Just what Laura said to Rose and exactly how it was all brought about I do not know. Long afterward, I found that Rose had always considered Abner her ideal of a man, and that she could not do too much for him though she had not dreamed she loved him any other way than as a brother until she discovered how happy the thought of being his wife made her.

They were quietly married before a justice one morning with only John and myself and Laura present. Then we had a nice pleasant little breakfast with some white flowers decorating the table, and that was all. Laura “took the wedding trip,” as she laughingly said, and we all drove to the depot to see her off. Then we went home about our duties.

Rose and Abner drove home, donned their everyday clothes, and took up their daily tasks as usual. To all appearances, their life went on in a matter-of-fact manner and both were happy. The spring work came on and Abner hired a couple of men to help with the plowing and seeding, while Rose had her hands full with house cleaning, cooking, making butter, gardening and taking care of her chickens. She seemed gay and cheerful, her brown eyes were bright and her cheeks rosier than ever as she regained her ordinary health. But, I noticed, as the hot summer days came on that she began to droop and her cheeks paled and her dark eyes grew dim and sad like. I made her get some help, for she was not fit to do the heavy work necessary on a farm. Abner was perfectly willing to hire help when once his attention was called to her need, and a strong woman from the village was engaged for two or three days in the week to do the hardest of the work. But Rose still drooped. One never heard her sing any more and she seldom smiled. She grew so unlike her old cheery self I scarcely knew what to think.

In the fall, she took a sudden cold and became very ill. Abner came over after me late one evening, looking white and scared with a look of dumb anguish in his grew eyes I could not bear to see. I hurried over and seeing her lie there gasping for breath, and thought of her poor father and her delicate mother, I did not wonder at Abner’s agony. I made a poultice for her chest the first thing 1 did and handed it to Abner to put in place while I hurried to make a drink I knew was good for such cases.

“You put that on her chest and cover it good with flannel, then go for the doctor as quick as ever you can, but stop and tell Mis’ White to come over and stay with me awhile,” I said, hurrying away with my work, and then I looked up and there was that man standing there yet with that poultice held gingerly in his two hands and look in’ dreadfully anxious and bothered. •”

“Mis’ Simpson,” said he, “I—if you please— won’t you put this on I She might not like it if I was to try.”

1 was surprised of course, but I took it and hurried it on to the sufferin’ girl. I heard him slam out of the house, and a few moments after I heard his horse’s hoofs tearing down the road like mad.
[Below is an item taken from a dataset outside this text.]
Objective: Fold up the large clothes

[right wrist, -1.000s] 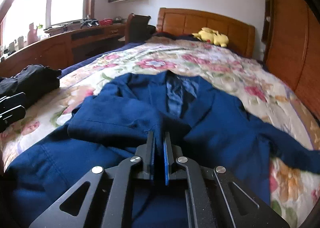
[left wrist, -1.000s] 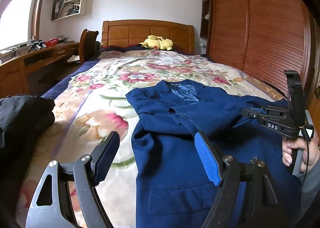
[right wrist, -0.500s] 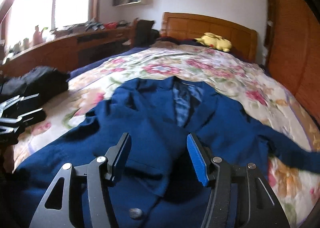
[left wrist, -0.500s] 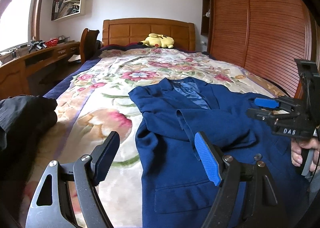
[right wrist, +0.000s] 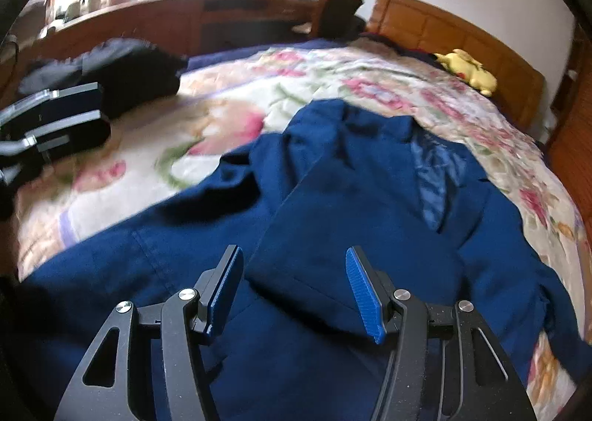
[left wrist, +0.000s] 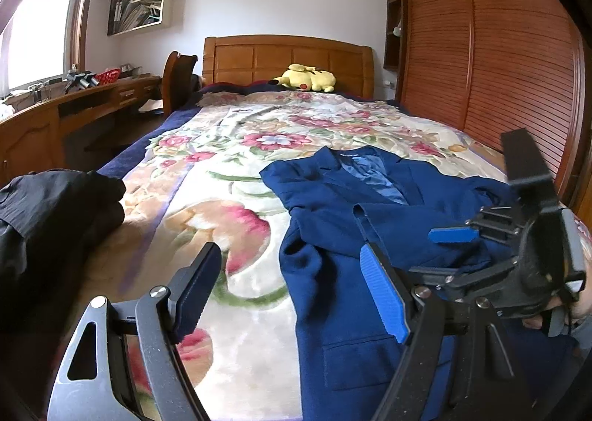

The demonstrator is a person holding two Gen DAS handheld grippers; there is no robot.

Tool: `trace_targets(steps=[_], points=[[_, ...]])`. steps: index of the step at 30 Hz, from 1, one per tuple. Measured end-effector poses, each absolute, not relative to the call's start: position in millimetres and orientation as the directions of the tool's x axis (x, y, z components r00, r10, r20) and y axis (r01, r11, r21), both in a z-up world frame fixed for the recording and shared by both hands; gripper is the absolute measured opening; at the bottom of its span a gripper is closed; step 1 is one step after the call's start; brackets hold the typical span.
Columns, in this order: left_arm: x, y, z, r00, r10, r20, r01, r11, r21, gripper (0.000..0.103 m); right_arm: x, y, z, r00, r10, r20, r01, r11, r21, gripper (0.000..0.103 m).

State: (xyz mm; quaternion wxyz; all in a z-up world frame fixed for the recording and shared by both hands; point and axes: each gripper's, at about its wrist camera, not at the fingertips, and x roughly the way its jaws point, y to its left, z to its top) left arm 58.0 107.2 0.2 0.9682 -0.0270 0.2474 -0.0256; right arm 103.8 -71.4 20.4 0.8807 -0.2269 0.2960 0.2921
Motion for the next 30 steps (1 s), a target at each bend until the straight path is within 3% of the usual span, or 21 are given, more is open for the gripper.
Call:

I did all I knew how for the poor girl, and it seemed awful lonesome in the house alone with her, and the wind moaning about, an’ she apparently fightin’ for life. But others came presently, and in good time the doctor. Then with all our efforts, about two o’clock, she lay white and still, but breathing, and out of immediate danger. I went home in the morning, some one else taking my place. She was quite sick for about two weeks, and some one of the neighbors were there ’bout all the time; not so much, that she was in danger as to see that she did nothing to catch more cold. I noticed that Abner never came close to her bedside or ventured to touch her hand or face, but he would stand at the foot of her bed or in the doorway with the look in his eyes of a dumb suffering animal. I could make nothing of such a situation, though I sometimes wondered if they had quarreled and were too proud to make up.
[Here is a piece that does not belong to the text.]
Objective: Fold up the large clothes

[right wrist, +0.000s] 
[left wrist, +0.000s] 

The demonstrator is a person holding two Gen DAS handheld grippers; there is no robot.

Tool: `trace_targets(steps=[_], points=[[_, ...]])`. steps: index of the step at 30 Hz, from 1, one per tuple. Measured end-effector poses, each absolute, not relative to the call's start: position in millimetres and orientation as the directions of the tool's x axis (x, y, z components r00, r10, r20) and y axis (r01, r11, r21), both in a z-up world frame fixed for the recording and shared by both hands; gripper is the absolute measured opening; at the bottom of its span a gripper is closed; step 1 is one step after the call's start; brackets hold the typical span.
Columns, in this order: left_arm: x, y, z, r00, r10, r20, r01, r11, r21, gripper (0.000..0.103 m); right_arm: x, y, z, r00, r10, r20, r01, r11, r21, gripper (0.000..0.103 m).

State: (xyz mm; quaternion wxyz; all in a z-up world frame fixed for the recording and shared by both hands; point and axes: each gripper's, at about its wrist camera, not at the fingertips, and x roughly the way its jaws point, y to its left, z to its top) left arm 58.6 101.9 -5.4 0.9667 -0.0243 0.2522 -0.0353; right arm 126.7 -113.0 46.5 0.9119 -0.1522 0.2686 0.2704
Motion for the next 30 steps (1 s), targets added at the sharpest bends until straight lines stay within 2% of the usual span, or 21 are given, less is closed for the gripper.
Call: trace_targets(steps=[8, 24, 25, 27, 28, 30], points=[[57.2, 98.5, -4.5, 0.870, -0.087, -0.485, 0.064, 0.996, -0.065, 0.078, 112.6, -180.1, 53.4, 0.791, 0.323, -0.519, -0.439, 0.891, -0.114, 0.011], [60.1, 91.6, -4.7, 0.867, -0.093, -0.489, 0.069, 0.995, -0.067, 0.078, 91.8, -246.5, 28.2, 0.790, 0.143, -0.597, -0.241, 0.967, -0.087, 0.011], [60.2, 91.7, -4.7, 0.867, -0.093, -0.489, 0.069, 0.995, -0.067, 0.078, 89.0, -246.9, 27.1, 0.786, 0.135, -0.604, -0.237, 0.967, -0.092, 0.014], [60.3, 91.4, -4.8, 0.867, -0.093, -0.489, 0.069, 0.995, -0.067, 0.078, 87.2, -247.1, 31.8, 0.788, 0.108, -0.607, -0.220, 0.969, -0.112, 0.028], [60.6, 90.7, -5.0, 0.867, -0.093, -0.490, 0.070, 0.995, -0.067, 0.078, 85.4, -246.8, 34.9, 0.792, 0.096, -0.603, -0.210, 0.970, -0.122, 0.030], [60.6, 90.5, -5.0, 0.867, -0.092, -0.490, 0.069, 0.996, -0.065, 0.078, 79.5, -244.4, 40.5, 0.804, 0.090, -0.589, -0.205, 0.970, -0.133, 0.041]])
One afternoon I sat watching at her bedside with some light work in my hands, when she woke and I thought had a better look in her eyes. She said suddenly:

“Mrs. Simpson, you should have let me die. I was glad when I thought that the Heavenly Father had called me home.”

“Why, Rose Hampson, what do you mean to talk in that way?”

“Nothing wicked,” she smiled faintly, “but I have spoiled Abner’s life for him. He married me only to give me a right to my home. And now I must be a burden to him as long as I live. It would have been such an easy way out of the trouble, if I could have gone.”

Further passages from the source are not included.